After they learn to communicate, if the children of the ages above three, display aggression, it may be because they have never learned any other ways of communicating or solving their problems. It can be one or all of the below listed causes of aggressive behaviours:

• Difficulty in communicating properly
• Reflecting parent’s or other’s aggressive behaviours
• Over-stimulation
• Absence of regular routine
• Excessive rage or anger
• Self-defense
• Tiredness
• Lack of love and caring
• Found in a stressful situation
• Medical or Mental illness like mood disorder, psychotic illnesses, ADHD or Conduct Disorder.

To start with, you can see if any of the above-described causes brings out the aggressive behaviour in your child. Know and learn about the factors that trigger aggression, as much as you can. It will help you largely in the next act out of aggression from your children. It is parent’s duty to help children develop judgment, self-discipline, and the ability to express their feelings in proper ways.

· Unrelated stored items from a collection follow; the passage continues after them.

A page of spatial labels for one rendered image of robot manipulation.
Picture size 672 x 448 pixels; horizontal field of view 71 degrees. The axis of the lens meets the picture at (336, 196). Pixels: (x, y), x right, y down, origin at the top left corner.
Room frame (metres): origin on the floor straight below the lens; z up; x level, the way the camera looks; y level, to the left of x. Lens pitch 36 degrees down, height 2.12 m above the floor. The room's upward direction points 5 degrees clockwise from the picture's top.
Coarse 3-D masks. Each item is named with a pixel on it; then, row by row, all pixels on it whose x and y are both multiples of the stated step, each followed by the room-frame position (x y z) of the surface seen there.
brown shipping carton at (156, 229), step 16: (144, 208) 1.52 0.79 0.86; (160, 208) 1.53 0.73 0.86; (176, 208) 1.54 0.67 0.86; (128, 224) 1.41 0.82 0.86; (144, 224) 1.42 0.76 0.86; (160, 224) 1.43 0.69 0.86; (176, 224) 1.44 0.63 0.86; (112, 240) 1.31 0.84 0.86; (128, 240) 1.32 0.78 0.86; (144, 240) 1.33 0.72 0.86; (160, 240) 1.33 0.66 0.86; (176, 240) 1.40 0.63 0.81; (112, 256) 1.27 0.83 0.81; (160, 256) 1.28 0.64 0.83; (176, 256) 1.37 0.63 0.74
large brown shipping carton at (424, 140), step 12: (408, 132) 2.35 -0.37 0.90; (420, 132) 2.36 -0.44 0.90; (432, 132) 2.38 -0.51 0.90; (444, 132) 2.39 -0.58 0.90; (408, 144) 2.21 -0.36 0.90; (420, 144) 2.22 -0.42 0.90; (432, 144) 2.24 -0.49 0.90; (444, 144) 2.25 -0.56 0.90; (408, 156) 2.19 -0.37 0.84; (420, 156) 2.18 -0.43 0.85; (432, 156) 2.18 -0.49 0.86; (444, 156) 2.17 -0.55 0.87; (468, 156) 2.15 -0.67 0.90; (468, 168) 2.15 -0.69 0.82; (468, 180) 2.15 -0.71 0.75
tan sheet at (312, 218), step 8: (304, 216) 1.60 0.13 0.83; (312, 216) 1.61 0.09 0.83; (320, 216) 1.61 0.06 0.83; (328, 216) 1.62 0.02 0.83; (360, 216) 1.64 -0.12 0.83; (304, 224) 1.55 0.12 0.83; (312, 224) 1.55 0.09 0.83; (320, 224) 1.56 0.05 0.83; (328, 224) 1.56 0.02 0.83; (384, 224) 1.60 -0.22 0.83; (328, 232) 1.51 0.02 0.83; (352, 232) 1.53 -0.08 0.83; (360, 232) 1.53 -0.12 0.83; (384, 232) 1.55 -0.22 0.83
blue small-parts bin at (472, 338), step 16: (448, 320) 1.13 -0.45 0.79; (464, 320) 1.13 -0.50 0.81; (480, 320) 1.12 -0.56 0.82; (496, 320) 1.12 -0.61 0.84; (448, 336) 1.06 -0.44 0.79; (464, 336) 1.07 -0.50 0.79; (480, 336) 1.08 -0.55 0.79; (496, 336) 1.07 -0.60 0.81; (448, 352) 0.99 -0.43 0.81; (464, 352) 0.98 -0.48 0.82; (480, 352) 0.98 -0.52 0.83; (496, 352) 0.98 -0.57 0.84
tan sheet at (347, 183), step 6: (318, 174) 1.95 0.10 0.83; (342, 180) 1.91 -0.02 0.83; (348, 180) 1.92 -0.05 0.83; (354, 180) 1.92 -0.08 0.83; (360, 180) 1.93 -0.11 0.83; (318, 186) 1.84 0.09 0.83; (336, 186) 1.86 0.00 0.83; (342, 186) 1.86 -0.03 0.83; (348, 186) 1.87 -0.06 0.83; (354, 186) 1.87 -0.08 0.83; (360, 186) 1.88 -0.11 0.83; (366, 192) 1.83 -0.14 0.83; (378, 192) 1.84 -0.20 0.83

How to stop aggressive behaviour in your children.

The core of treating aggression is to find out first, what is causing it. Parents should start asking questions to themselves like, why is the child behaving aggressively? What situation is contributing the aggressive behaviours? What can I do? After you get some answers, follow below steps to eliminate aggressive behaviour from child’s life.

• Be firm and consistent.

Aggression is a lack behaviour and obedience. Children should know what is and what is not allowed. Set proper rule and let everyone who are often around the children know about it, and consequences of breaking it. Immediate and consistent intervention every time your children are aggressive is necessary for them to understand their wrong behaviour.

• Teach your children the art of self-control.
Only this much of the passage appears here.